Write out the lines of the material below exactly, beginning at the line with "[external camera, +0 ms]" and stopping after the line with "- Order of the", and leave out the pictures.

|---|

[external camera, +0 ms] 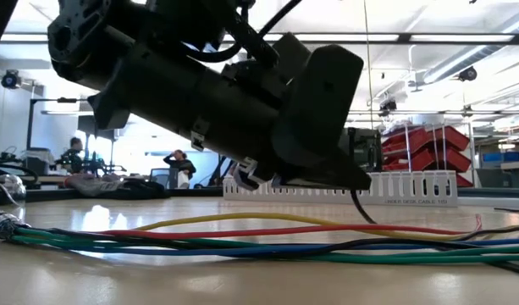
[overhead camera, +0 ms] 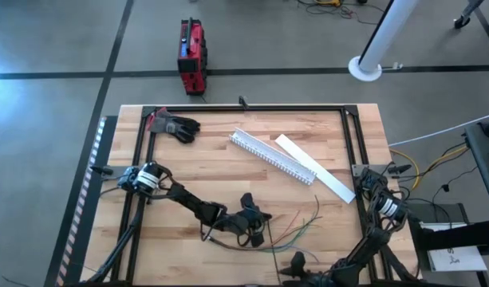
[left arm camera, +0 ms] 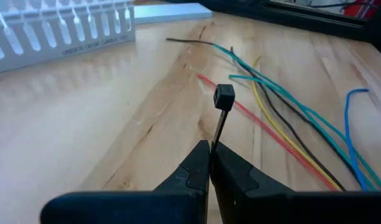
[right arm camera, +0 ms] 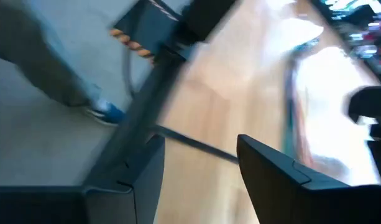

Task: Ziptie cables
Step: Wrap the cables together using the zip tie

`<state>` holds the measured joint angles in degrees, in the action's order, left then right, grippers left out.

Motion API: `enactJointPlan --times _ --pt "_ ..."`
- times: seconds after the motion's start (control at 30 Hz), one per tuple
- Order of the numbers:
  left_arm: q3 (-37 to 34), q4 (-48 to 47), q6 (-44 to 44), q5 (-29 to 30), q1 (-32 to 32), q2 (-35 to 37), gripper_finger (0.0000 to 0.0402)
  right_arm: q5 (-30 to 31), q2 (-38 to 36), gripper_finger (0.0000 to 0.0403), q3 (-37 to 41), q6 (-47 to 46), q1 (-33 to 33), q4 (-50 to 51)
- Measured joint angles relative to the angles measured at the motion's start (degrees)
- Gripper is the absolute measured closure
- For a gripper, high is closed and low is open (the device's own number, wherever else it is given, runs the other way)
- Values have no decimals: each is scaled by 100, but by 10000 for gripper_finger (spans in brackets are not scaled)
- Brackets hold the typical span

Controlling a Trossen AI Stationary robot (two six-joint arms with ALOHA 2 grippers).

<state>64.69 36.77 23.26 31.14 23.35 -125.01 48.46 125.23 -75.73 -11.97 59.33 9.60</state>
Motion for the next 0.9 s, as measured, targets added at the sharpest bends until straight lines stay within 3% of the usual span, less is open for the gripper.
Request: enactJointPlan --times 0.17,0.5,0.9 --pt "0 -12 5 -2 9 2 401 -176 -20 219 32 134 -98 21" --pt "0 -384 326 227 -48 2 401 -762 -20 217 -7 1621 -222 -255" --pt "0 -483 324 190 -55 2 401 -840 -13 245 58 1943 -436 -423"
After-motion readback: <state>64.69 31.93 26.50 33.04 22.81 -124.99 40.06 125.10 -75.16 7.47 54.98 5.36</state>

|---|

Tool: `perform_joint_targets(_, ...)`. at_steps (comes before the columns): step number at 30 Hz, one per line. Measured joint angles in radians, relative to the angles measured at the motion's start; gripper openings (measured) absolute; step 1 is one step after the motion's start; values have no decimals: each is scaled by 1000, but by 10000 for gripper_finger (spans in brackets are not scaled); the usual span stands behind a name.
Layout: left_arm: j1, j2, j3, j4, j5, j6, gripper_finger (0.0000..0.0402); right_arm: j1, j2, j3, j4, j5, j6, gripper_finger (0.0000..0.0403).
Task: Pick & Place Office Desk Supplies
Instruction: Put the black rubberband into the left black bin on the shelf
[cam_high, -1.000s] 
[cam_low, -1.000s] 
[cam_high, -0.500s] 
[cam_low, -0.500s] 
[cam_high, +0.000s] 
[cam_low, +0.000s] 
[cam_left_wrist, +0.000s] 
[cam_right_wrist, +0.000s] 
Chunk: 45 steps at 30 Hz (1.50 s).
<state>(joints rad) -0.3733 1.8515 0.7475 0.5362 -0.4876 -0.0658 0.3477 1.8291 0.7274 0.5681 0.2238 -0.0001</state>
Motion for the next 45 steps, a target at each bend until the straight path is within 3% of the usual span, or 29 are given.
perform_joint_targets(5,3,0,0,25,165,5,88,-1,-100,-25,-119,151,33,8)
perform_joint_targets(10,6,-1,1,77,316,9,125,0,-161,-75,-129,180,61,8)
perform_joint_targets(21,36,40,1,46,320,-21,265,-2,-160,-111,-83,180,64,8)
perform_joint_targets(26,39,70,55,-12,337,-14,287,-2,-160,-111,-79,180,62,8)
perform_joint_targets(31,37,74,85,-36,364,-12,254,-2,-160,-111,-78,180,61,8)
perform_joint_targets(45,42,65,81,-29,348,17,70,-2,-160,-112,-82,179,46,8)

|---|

• REPLY TO THE EXERCISE
[external camera, +0 ms] 
[overhead camera, +0 ms] 
[left arm camera, +0 ms] 
[right arm camera, +0 ms] 

Task: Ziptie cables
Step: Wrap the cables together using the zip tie

`<state>` holds the measured joint angles in degrees, in the action's order, left then right, grippers left out.

Motion API: `enactJointPlan --times _ --pt "_ ..."`
- times: seconds after the motion's start (control at 30 Hz), one per tuple
- Order of the numbers:

The exercise is done, and nothing more is needed.